Die Schere zwischen Arm und Reich geht immer weiter auseinander. Darunter leiden die Kinder am meisten. Vieles ist für sie unerreichbar. Weil das Geld fehlt, müssen Kinder auf ein geliebtes Hobby verzichten, Schulausflüge werden zu Hindernissen. Bei vielem können sie mit ihren Kameraden nicht mithalten, selbst eine Einladung für ein Geburtstagsfest in unmöglich. 

 

Viele Familien drehen jeden Franken mehrmals um, bis sie ihn für das Allernötigste ausgeben können.
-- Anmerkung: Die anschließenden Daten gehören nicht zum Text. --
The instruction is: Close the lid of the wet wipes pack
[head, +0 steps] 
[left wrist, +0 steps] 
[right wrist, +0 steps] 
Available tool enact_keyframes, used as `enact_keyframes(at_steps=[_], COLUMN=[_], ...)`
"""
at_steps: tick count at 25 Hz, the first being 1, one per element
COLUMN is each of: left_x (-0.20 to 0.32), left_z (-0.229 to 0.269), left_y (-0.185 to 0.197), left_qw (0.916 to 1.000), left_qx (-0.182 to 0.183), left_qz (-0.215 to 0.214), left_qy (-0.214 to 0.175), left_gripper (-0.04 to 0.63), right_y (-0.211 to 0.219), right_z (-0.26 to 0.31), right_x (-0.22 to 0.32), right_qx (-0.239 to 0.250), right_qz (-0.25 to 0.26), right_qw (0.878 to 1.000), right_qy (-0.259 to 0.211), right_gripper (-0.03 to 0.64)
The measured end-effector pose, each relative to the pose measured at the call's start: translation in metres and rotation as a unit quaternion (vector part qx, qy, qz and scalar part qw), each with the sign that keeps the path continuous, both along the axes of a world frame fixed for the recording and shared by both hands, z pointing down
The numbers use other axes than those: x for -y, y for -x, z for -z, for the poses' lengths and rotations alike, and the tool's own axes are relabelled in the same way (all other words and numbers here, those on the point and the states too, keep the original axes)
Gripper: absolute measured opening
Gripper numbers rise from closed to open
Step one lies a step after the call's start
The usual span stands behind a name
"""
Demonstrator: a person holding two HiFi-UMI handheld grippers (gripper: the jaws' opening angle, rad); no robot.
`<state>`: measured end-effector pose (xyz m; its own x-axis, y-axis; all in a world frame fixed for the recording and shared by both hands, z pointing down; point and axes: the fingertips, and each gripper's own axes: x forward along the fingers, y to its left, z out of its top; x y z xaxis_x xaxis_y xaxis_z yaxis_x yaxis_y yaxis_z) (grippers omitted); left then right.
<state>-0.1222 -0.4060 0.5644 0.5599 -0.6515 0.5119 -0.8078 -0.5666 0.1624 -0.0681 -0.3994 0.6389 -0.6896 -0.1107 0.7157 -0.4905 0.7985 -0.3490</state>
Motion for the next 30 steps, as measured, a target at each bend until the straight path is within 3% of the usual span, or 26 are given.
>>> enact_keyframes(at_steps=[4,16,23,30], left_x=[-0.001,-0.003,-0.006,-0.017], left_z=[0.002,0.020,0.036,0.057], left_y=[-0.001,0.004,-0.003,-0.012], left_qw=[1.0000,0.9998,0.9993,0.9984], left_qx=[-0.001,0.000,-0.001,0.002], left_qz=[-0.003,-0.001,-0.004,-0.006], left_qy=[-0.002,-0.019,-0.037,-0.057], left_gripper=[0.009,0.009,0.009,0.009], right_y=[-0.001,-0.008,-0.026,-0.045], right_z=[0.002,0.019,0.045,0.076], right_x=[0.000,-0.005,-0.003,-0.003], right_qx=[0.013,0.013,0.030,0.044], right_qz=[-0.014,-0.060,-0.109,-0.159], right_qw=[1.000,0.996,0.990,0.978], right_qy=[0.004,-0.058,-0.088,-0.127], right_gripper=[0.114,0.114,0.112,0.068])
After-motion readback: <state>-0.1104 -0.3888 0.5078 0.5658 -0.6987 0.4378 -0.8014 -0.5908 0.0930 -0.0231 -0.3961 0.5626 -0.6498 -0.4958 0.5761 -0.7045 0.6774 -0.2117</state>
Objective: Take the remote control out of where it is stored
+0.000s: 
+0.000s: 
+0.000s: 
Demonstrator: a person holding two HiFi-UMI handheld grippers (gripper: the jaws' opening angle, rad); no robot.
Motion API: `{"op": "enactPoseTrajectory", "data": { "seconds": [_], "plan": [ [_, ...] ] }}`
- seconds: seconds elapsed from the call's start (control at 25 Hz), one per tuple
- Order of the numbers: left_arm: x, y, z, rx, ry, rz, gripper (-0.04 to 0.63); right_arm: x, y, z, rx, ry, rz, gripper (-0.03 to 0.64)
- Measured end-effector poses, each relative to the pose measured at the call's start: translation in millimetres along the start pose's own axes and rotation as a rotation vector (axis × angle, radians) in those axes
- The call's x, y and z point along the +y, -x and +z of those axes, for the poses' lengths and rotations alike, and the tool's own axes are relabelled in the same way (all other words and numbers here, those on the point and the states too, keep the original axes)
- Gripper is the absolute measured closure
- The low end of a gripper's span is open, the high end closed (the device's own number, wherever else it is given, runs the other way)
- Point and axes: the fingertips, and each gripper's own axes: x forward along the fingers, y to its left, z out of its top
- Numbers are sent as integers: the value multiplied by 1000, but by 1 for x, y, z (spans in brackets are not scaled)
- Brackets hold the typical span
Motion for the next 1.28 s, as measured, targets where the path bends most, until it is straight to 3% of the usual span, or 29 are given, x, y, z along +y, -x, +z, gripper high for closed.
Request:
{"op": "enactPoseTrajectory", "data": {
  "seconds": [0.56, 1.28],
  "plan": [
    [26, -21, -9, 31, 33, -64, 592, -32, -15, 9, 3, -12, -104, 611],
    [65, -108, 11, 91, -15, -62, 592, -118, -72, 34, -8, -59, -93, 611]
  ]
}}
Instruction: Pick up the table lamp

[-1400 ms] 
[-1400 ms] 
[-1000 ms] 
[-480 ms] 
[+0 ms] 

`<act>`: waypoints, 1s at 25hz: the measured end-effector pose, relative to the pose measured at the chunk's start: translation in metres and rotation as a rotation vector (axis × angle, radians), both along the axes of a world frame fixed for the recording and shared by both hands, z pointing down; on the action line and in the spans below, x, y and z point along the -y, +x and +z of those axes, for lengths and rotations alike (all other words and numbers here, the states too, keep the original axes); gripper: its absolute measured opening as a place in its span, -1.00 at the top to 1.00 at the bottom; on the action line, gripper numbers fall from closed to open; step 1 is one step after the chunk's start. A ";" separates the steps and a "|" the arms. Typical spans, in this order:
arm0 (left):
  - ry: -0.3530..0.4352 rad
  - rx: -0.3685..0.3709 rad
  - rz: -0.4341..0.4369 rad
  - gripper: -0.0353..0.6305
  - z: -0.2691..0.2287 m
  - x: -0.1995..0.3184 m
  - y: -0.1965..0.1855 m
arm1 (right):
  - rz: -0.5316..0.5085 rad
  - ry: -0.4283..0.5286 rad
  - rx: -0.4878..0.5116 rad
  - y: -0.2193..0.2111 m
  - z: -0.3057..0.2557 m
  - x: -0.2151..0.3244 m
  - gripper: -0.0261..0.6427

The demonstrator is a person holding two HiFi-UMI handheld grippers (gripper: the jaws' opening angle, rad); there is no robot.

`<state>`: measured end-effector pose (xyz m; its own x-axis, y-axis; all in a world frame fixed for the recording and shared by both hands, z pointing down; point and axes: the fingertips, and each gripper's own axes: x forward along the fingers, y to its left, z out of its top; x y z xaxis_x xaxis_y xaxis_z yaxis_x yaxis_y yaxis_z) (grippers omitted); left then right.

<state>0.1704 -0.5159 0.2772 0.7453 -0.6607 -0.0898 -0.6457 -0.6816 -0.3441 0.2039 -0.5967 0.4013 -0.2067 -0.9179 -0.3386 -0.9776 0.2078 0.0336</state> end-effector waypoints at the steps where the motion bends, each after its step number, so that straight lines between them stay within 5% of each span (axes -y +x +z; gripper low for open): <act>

Kinderwünsche bleiben unerfüllt und für die dringend notwendige Erholung und Distanz zum belastenden Alltag fehlt das Geld.

 

Deshalb ermöglicht Kovive Familien, die nicht auf der Sonnenseite des Lebens stehen, unbeschwerte und sorglose Erholungstage. Durch die Ferienerlebnisse in entspannter Atmosphäre wird das Gemeinschaftsgefühl der Familie gestärkt. Mit neuen, schönen und unvergesslichen Erlebnissen kehren sie zuversichtlich in den Alltag zurück.